Por Bayron García
Es muy lamentable que dos estudiantes hayan protagonizado una pelea física de esa magnitud, aparentemente por disputarse el amor de un hombre. Esa no es la forma adecuada de resolver conflictos personales.
Estos hechos de violencia estudiantil generan gran indignación y preocupación en la población, sobre todo al ver que se viralizan ampliamente en redes sociales. Los centros educativos deben ser espacios seguros, libres de agresiones.

Más allá de juzgar las motivaciones personales, es importante abordar esta situación desde un enfoque preventivo y formativo:
Trabajar con los estudiantes involucrados mediante programas de resolución pacífica de conflictos, manejo de emociones y autocontrol.

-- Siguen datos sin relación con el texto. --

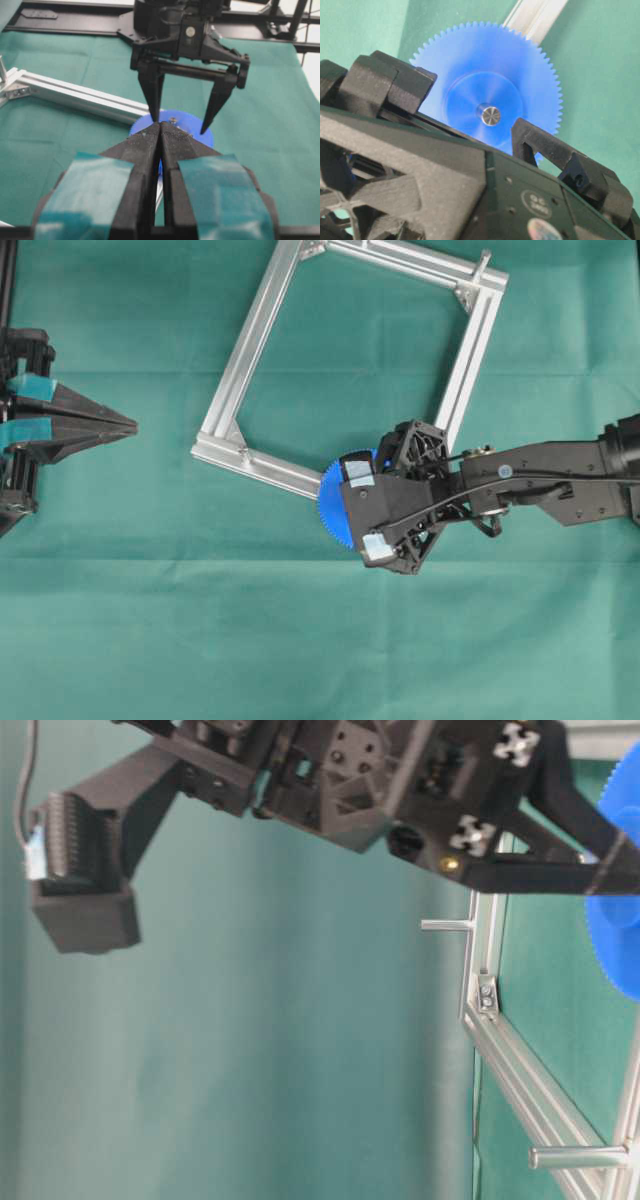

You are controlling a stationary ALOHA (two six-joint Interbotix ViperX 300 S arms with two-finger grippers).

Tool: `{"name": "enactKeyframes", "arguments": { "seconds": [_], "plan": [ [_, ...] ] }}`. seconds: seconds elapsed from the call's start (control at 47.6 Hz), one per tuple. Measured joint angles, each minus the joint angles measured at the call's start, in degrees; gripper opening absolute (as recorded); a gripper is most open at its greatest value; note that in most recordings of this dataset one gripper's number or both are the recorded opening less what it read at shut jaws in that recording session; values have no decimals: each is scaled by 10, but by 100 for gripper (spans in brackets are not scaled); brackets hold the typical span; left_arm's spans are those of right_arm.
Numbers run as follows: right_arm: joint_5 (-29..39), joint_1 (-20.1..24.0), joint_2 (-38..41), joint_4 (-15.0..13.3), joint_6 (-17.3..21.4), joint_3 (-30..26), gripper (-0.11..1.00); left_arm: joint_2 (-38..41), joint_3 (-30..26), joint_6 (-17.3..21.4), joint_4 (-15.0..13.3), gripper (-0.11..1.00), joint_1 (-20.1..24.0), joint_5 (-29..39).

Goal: Find the location of the shaft and insert the gear.

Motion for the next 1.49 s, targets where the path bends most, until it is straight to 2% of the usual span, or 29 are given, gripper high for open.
{"name": "enactKeyframes", "arguments": {
  "seconds": [0.147, 0.462, 0.861, 1.029, 1.49],
  "plan": [
    [11, 1, -18, -2, 0, 0, 86, 0, 0, 0, 0, 1, 0, 0],
    [42, 0, -64, -31, 0, -1, 86, 0, 0, 0, 0, 1, 0, -1],
    [47, 2, -96, -45, 0, 8, 86, 0, 0, -9, 0, 1, 0, 0],
    [44, 5, -120, -47, 1, 40, 86, 0, 0, -9, 0, 1, 0, -1],
    [-15, 6, -231, -47, 4, 149, 86, 0, 0, -9, 1, 1, 0, 0]
  ]
}}
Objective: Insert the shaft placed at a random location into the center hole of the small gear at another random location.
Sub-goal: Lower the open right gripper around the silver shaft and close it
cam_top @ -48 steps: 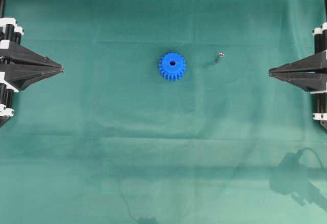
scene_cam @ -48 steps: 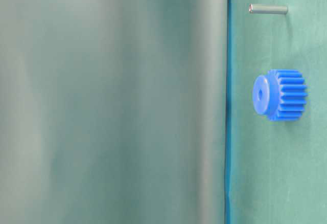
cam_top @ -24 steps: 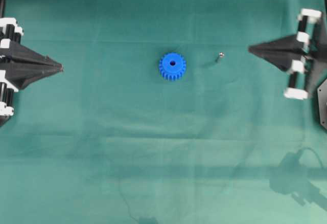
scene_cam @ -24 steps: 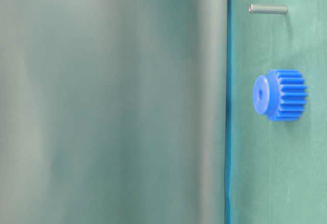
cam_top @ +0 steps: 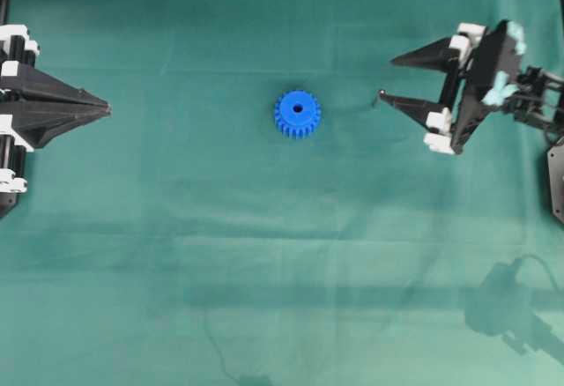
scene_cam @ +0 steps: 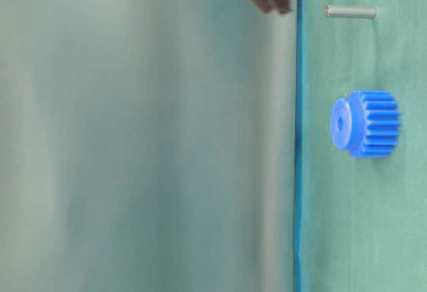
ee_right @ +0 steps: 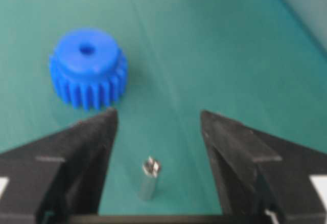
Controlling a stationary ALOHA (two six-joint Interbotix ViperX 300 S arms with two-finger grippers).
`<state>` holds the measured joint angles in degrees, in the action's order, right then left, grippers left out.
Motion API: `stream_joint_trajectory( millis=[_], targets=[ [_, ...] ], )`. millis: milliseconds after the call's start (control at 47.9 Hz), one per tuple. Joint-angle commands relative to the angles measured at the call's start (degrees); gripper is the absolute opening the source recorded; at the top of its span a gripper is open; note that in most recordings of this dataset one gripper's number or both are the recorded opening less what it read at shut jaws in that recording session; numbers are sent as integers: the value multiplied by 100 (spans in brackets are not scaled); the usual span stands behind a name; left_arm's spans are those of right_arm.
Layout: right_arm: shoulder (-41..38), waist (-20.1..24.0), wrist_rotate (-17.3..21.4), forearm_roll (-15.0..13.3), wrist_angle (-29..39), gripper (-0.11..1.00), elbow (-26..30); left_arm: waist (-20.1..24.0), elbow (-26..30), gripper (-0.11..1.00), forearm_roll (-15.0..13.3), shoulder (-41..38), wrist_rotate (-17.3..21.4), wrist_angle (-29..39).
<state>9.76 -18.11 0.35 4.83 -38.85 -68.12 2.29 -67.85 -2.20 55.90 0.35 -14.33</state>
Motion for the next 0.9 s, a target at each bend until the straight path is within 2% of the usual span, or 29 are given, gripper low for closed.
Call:
stream_joint_trajectory(
  millis=[0, 230, 417, 480, 522, 668, 877],
  targets=[
    [-290, 0, 9, 79, -237, 76, 123, 53, 44, 0, 0, -26, -26, -26],
    [-993, 0, 149, 123, -466, 76, 229, 97, 18, 0, -9, -18, -44, 0],
    [-1195, 0, 193, 114, -624, 72, 255, 123, 9, 0, -9, -18, -44, 9],
    [-1195, 0, 193, 105, -659, 67, 246, 123, 9, 0, -9, -18, -53, 44],
    [-1195, 9, 193, 88, -677, 59, 246, 123, 9, 0, -9, -18, -62, 62],
    [-1187, 35, 193, 79, -694, 25, 229, 123, 9, 0, -18, -9, -70, 132],
    [-1178, 70, 202, 70, -677, 25, 229, 123, 0, 0, -18, -18, -70, 141]
  ],
)
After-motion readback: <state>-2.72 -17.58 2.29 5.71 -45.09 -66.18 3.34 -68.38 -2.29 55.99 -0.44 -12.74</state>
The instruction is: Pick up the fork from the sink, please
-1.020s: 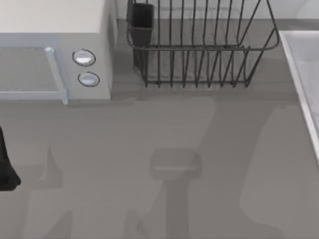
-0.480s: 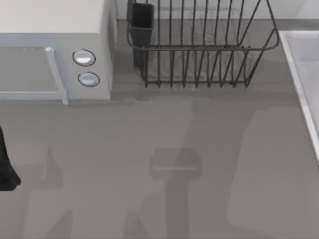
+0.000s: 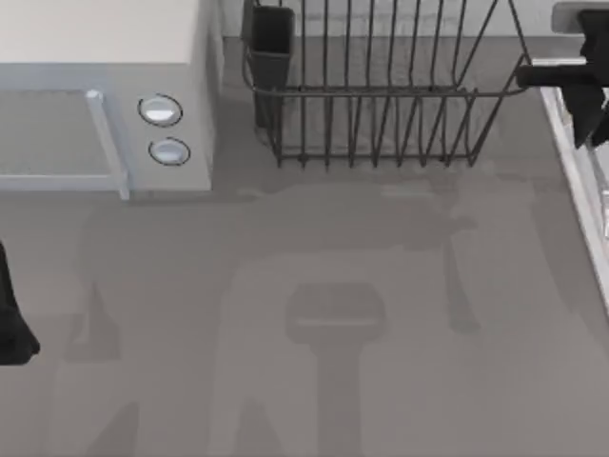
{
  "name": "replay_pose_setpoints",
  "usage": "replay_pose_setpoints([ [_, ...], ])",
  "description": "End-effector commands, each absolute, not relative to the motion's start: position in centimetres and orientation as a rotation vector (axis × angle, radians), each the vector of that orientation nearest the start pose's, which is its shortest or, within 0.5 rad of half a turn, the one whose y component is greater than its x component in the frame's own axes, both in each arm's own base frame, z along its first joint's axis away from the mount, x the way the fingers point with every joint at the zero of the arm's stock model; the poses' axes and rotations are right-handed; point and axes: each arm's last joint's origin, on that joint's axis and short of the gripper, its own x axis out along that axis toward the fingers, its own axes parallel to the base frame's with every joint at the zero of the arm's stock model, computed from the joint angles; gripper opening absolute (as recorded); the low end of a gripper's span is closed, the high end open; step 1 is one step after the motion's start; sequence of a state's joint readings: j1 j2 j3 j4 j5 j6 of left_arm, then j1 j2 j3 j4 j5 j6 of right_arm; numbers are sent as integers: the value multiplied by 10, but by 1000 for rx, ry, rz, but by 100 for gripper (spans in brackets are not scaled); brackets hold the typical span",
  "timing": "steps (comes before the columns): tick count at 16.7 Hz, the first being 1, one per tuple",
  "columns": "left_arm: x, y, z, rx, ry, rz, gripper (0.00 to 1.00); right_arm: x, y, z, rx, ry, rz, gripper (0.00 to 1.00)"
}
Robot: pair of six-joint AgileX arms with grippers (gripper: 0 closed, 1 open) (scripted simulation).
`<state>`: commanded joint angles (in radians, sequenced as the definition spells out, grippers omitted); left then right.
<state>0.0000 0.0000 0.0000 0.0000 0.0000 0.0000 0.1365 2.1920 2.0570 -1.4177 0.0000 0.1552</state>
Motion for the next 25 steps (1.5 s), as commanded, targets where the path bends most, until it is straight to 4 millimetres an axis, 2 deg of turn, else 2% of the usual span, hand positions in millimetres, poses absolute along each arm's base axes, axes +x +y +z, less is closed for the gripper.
replay_pose_setpoints([
  [2, 106, -1, 160, 0, 0, 0, 100, 399, 103, 258, 10, 1559, -3, 0],
  [4, 106, -1, 160, 0, 0, 0, 100, 378, 123, 268, 9, 1566, -6, 0],
  [6, 106, -1, 160, 0, 0, 0, 100, 370, 129, 270, 8, 1571, -8, 0],
  [10, 106, -1, 160, 0, 0, 0, 100, 372, 128, 269, 14, 1570, -8, 0],
  [13, 106, -1, 160, 0, 0, 0, 100, 374, 129, 249, 11, 1575, -10, 0],
  [18, 106, -1, 160, 0, 0, 0, 100, 374, 130, 184, 11, 1563, -6, 0],
  [20, 106, -1, 160, 0, 0, 0, 100, 371, 130, 166, 9, 1569, -7, 0],
  [25, 106, -1, 160, 0, 0, 0, 100, 370, 129, 160, 8, 1571, -8, 0],
])
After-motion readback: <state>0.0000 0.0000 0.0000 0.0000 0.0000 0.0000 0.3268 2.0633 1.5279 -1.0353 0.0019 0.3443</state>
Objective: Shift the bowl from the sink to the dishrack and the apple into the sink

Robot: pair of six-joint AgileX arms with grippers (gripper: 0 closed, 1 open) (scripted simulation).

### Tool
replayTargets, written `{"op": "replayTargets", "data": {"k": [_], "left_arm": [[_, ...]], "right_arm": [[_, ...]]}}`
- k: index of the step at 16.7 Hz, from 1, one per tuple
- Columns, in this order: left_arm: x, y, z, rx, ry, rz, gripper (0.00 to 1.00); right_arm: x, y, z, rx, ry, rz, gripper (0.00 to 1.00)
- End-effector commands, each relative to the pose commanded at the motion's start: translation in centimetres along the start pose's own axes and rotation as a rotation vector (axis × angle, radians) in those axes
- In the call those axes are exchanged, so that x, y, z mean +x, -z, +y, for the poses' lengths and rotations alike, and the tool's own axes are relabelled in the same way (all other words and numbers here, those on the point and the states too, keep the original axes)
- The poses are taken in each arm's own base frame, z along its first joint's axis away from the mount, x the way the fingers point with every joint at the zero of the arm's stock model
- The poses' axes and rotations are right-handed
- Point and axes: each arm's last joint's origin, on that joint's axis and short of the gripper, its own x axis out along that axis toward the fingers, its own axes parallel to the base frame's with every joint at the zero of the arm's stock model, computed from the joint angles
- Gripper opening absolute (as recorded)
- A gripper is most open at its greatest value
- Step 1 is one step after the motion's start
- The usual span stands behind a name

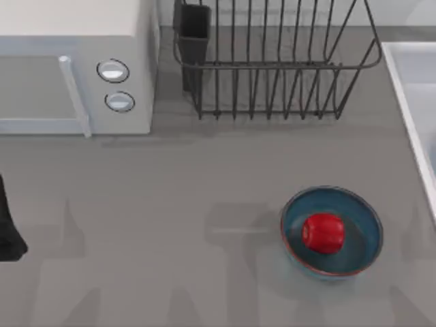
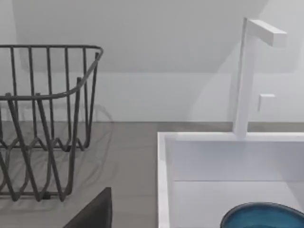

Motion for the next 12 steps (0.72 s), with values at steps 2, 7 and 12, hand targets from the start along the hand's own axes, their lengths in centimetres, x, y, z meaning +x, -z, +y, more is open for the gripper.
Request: {"op": "replayTargets", "data": {"k": [2, 7, 12], "left_arm": [[0.0, 0.0, 0.0, 0.0, 0.0, 0.0, 1.0], [0.0, 0.0, 0.0, 0.0, 0.0, 0.0, 1.0], [0.0, 0.0, 0.0, 0.0, 0.0, 0.0, 1.0]], "right_arm": [[0.0, 0.0, 0.0, 0.0, 0.0, 0.0, 1.0], [0.2, -2.6, -0.3, -0.023, 0.028, 0.066, 1.0], [2.5, -8.5, -0.9, -0.067, 0.067, 0.252, 1.0]]}}
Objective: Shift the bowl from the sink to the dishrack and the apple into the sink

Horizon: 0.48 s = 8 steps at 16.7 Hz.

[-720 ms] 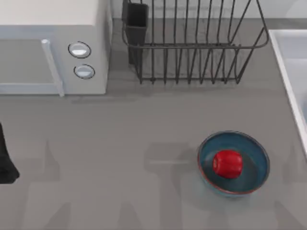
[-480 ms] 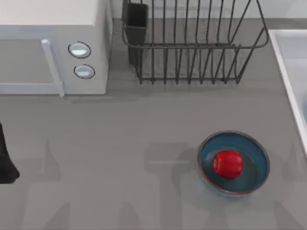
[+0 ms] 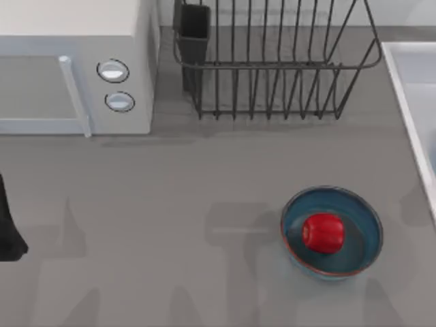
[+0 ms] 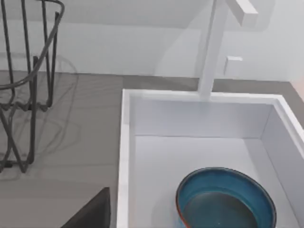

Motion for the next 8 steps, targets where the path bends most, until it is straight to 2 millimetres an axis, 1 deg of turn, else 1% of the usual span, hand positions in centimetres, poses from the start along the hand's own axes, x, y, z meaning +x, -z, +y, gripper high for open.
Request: {"op": "replayTargets", "data": {"k": [2, 4, 6, 8], "left_arm": [[0.0, 0.0, 0.0, 0.0, 0.0, 0.0, 1.0], [0.0, 0.0, 0.0, 0.0, 0.0, 0.0, 1.0], [0.0, 0.0, 0.0, 0.0, 0.0, 0.0, 1.0], [0.0, 0.0, 0.0, 0.0, 0.0, 0.0, 1.0]], "right_arm": [[1.4, -3.0, -0.5, -0.019, 0.012, 0.099, 1.0], [3.6, -5.9, -1.3, -0.036, 0.021, 0.209, 1.0], [6.6, -8.5, -2.2, -0.051, 0.026, 0.325, 1.0], [10.3, -10.4, -3.4, -0.061, 0.026, 0.445, 1.0]]}}
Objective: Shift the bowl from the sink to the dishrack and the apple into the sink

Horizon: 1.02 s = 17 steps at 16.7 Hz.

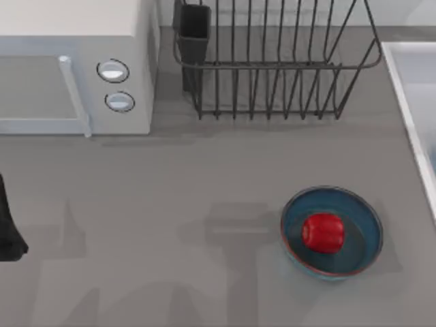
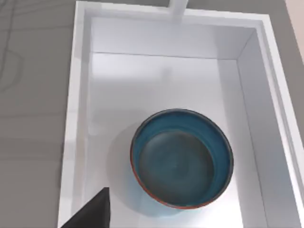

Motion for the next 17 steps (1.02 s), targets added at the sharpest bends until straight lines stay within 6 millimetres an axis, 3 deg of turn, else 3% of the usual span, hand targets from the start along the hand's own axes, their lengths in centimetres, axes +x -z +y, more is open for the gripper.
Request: {"op": "replayTargets", "data": {"k": [4, 7, 12, 15, 17], "left_arm": [[0.0, 0.0, 0.0, 0.0, 0.0, 0.0, 1.0], [0.0, 0.0, 0.0, 0.0, 0.0, 0.0, 1.0], [0.0, 0.0, 0.0, 0.0, 0.0, 0.0, 1.0], [0.0, 0.0, 0.0, 0.0, 0.0, 0.0, 1.0], [0.0, 0.0, 0.0, 0.0, 0.0, 0.0, 1.0]], "right_arm": [[7.6, -4.6, -2.9, -0.011, -0.019, 0.242, 1.0], [14.3, -5.5, -5.3, -0.007, -0.046, 0.411, 1.0], [24.0, -3.3, -8.5, 0.011, -0.102, 0.637, 1.0], [27.8, -1.3, -9.6, 0.022, -0.131, 0.725, 1.0], [29.2, -0.3, -10.0, 0.026, -0.143, 0.76, 1.0]]}}
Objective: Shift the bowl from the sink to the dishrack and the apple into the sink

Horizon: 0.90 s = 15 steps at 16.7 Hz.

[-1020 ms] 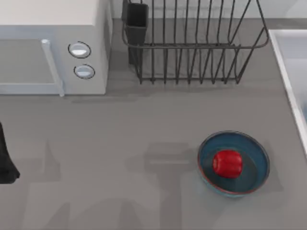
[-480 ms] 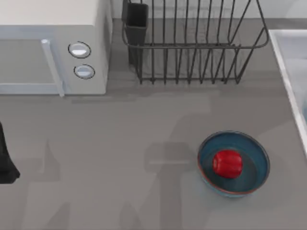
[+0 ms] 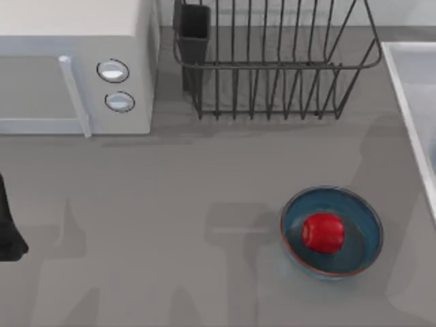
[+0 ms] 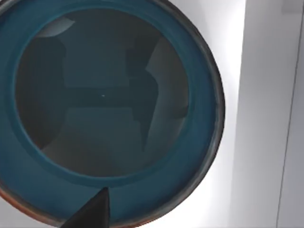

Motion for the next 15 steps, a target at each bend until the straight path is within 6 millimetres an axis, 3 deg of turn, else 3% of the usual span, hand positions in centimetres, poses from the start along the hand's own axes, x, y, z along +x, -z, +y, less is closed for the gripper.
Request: {"op": "replayTargets", "data": {"k": [8, 15], "left_arm": [[0.0, 0.0, 0.0, 0.0, 0.0, 0.0, 1.0], [0.0, 0.0, 0.0, 0.0, 0.0, 0.0, 1.0]], "right_arm": [[1.3, -0.1, 0.0, -0.001, -0.005, 0.014, 1.0], [9.9, 0.0, -0.2, 0.0, -0.003, 0.008, 1.0]]}}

Reforzar la disciplina y el reglamento escolar para que este tipo de conductas tengan consecuencias formativas.
Involucrar a los padres de familia en la problemática para que puedan guiar mejor a sus hijos. Brindar apoyo psicológico y asesoría a los jóvenes implicados si es necesario.
VIDEO: https://x.com/T1EETC_NOTICIAS/status/1799975705520071122
Implementar campañas de convivencia pacífica y contra la violencia en toda la comunidad educativa.
Es fundamental enseñar a los estudiantes que la violencia física y las agresiones no son formas apropiadas de lidiar con problemas personales o sentimentales. Existen vías más civilizadas y racionales.
Solo con educación, prevención y el compromiso de todos los actores se podrán evitar que estas lamentables escenas de violencia entre estudiantes se repitan en el futuro.